Consequently, many of his detractors saw him as an unspoken social critic with a leftist viewpoint, as were fellow RealistsHonoré Daumier and Gustave Courbet. On the left, a man presents a woman to the group. The three women are shown bent over, so they do not pierce the horizon, confirming that what we are born into is where we stay.



As muscular and heroic as Michelangelo's figures, and looming over the landscape like Goya's giants, the figure occupies much of the foreground, dominating the canvas. (1898), in which he is depicted as a struggling young artist who fakes his death to score fame and fortune. The following year Frederic Hartmann commissioned Four Seasons for 25,000 francs, and Millet was named Chevalier de la Legion d'Honneur.

In 1870 Millet was elected to the Salon jury.
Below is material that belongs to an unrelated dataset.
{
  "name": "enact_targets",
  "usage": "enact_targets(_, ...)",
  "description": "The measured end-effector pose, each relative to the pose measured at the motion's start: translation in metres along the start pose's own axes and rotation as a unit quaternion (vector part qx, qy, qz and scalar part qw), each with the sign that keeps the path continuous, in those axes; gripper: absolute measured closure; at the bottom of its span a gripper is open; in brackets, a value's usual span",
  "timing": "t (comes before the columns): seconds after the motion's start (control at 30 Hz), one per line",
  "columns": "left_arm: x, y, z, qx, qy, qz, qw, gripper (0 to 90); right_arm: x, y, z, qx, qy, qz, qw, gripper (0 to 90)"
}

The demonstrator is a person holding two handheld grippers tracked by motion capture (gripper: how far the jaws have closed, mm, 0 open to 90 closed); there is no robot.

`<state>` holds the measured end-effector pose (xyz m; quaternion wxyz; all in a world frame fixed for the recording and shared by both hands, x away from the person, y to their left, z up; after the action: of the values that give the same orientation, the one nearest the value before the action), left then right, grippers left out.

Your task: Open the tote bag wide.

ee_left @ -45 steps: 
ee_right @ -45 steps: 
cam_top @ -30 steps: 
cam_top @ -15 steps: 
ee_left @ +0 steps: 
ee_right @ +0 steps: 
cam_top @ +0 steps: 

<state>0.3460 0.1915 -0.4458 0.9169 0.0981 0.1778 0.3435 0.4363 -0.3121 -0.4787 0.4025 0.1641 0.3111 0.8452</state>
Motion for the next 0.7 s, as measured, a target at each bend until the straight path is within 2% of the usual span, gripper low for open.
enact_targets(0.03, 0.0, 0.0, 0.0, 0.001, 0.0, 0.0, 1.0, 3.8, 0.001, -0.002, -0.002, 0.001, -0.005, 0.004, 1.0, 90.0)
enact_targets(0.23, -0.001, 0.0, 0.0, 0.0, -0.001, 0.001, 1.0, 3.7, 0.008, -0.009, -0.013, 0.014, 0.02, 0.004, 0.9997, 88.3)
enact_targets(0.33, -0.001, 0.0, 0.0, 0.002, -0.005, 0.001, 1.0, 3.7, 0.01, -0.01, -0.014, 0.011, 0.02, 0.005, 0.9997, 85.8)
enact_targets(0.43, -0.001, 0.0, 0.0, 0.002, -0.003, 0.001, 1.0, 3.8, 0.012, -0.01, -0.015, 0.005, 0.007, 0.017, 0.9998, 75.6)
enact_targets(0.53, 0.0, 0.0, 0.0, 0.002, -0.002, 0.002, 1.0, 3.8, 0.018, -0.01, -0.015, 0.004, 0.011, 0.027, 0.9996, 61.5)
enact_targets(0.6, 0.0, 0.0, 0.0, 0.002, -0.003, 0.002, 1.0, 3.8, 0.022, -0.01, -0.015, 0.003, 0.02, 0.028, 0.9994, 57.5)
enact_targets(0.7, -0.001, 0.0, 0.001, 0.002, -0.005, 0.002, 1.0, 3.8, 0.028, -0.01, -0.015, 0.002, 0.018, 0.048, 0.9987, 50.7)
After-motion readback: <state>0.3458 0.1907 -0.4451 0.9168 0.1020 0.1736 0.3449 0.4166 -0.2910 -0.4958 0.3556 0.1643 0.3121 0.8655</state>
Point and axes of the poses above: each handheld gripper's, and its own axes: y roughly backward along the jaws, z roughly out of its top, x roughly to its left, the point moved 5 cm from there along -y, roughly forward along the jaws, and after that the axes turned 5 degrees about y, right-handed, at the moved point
His somber sensibility was fundamentally shaped by rural work, as he said, "I have never seen anything but fields since I was born, I try to say as best I can what I saw and felt when I was at work."

Early education and training

Recognizing his talent for drawing, his family sent him to Cherbourg in 1833 to study portrait painting.

Millet saw his share of successes and failures with both critics and the public.

The famous American poet, Walt Whitman, said of his ground-breaking Leaves of Grass," The Leaves are really only Millet in another form - they are the Millet that Walt Whitman has succeeded into putting into words." The theory of noted critic and author John Berger was influenced by Millet's work, writing that "Millet, without a trace of sentimentality, told the truth as he knew it."

Millet also had an inadvertent impact upon the laws affecting the art world.

Millet was to live in Barbizon the rest of his life and his primary friendships were with the artists who also lived there. Therefore, they taught and encouraged realism, which was inspired by the new wave of renaissance that was sweeping across France. Consequently, his practice impacted markedly the methods of many later painters, photographers, and writers who saw Millet as an inspiration, mentor, and friend.

Accomplishments

  • Raised in a deeply religious rural farming family, Millet saw the peasant-class as most nobly fulfilling the words of the Old Testament Book of Genesis 3:19, which read: "In the sweat of thy face shalt thou eat bread, till thou return unto the ground; for out of it wast thou taken: for dust thou art, and unto dust shalt thou return." This served as a subtext in most of his paintings throughout his Barbizon years.
  • While most artists of the Barbizon school concentrated on landscapes painted en plein air, Millet preferred to depict the life of ceaseless toil required of the peasant class, a social stratum for which he had great respect.

    The painting's sense of vigorous movement is underscored by the wealth of dynamic angles that radiate outward from its central figure.

    gleaners millet jean francois biography

    On January 3, 1875 he married Catherine in a religious ceremony. Such techniques were not new to art and had been used to great effect by painters of the Renaissance including Leonardo, Raphael, Michelangelo, etc., albeit with different intentions. Each woman is depicted engaged in a specific task; one searches for stray grain on the ground, one collects the grains and the third ties them all together.

    Unlike most of his works that focused on the laborer at work in the fields, this painting features the primal landscape itself.